Excerpts from a dataset:
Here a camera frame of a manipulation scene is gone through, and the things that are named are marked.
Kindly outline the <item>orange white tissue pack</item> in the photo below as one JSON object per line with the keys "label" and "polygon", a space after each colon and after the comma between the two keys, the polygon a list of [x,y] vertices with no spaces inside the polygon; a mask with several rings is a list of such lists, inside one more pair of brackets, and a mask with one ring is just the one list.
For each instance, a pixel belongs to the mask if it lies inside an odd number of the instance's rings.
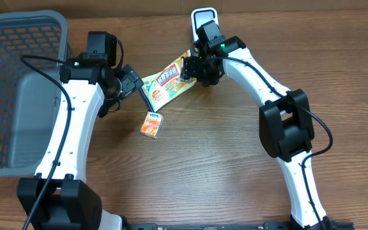
{"label": "orange white tissue pack", "polygon": [[164,122],[163,115],[155,112],[148,112],[141,126],[140,133],[156,139]]}

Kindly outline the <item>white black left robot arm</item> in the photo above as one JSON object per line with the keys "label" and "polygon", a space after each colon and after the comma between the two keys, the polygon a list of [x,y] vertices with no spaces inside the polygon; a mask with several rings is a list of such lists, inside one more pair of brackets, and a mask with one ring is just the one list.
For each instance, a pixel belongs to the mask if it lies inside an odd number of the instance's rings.
{"label": "white black left robot arm", "polygon": [[91,31],[87,48],[76,58],[56,60],[59,80],[41,71],[23,55],[20,60],[61,91],[61,102],[47,150],[31,178],[21,178],[17,197],[27,214],[23,228],[126,229],[127,222],[102,208],[100,196],[86,183],[88,148],[96,118],[143,86],[123,64],[119,39],[106,31]]}

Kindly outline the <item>yellow snack bag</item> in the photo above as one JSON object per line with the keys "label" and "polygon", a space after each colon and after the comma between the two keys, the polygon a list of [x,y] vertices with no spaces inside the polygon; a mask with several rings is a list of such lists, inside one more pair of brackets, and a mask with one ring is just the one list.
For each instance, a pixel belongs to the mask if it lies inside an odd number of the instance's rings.
{"label": "yellow snack bag", "polygon": [[183,61],[191,58],[194,52],[191,49],[185,51],[161,72],[142,78],[144,85],[140,93],[147,103],[150,112],[158,112],[163,106],[190,89],[196,82],[195,77],[183,80]]}

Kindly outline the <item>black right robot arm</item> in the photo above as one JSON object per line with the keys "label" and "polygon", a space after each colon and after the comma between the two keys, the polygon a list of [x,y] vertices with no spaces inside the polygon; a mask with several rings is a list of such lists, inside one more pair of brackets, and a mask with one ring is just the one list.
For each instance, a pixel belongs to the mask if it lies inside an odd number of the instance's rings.
{"label": "black right robot arm", "polygon": [[323,122],[309,108],[307,95],[273,79],[237,37],[226,38],[214,20],[192,23],[197,56],[183,60],[181,79],[204,87],[223,75],[237,82],[259,107],[259,139],[282,170],[291,200],[293,229],[331,229],[318,197],[311,168],[313,122]]}

YOUR OBJECTIVE:
For this exercise, transcribe the entries above exactly, without any pictures.

EXERCISE ANSWER:
Here a camera frame of a manipulation scene is gone through, and the things that are named are marked.
Kindly outline the <item>orange white tissue pack</item> in the photo below as one JSON object per line with the keys "label" and "polygon", a space after each colon and after the comma between the two keys, the polygon a list of [x,y] vertices with no spaces inside the polygon; a mask with several rings is a list of such lists, inside one more pair of brackets, and a mask with one ring is just the one list.
For each instance, a pixel belongs to the mask if it lies inside an odd number of the instance's rings.
{"label": "orange white tissue pack", "polygon": [[164,122],[163,115],[155,112],[148,112],[141,126],[140,133],[156,139]]}

Kindly outline the <item>white black left robot arm</item> in the photo above as one JSON object per line with the keys "label" and "polygon", a space after each colon and after the comma between the two keys, the polygon a list of [x,y] vertices with no spaces inside the polygon; a mask with several rings is a list of such lists, inside one more pair of brackets, and a mask with one ring is just the one list.
For each instance, a pixel belongs to the mask if it lies inside an odd number of the instance's rings.
{"label": "white black left robot arm", "polygon": [[91,31],[87,48],[76,58],[56,60],[59,80],[41,71],[23,55],[20,60],[61,91],[61,102],[47,150],[31,178],[21,178],[17,197],[27,214],[23,228],[126,229],[127,222],[102,208],[100,196],[86,183],[88,148],[96,118],[143,86],[123,64],[119,39],[106,31]]}

Kindly outline the <item>yellow snack bag</item> in the photo above as one JSON object per line with the keys "label" and "polygon", a space after each colon and after the comma between the two keys, the polygon a list of [x,y] vertices with no spaces inside the polygon; a mask with several rings is a list of such lists, inside one more pair of brackets, and a mask with one ring is just the one list.
For each instance, a pixel belongs to the mask if it lies inside an odd number of the instance's rings.
{"label": "yellow snack bag", "polygon": [[183,61],[191,58],[194,52],[191,49],[185,51],[161,72],[142,78],[144,85],[140,93],[147,103],[150,112],[158,112],[163,106],[190,89],[196,82],[195,77],[183,80]]}

Kindly outline the <item>black right robot arm</item> in the photo above as one JSON object per line with the keys "label" and "polygon", a space after each colon and after the comma between the two keys, the polygon a list of [x,y] vertices with no spaces inside the polygon; a mask with several rings is a list of such lists, inside one more pair of brackets, and a mask with one ring is just the one list.
For each instance, a pixel belongs to the mask if it lies inside an odd number of the instance's rings.
{"label": "black right robot arm", "polygon": [[323,122],[309,108],[307,95],[273,79],[237,37],[226,38],[214,20],[192,23],[197,56],[183,60],[181,79],[204,87],[223,75],[237,82],[259,107],[259,139],[282,170],[291,200],[293,229],[331,229],[318,197],[311,168],[313,122]]}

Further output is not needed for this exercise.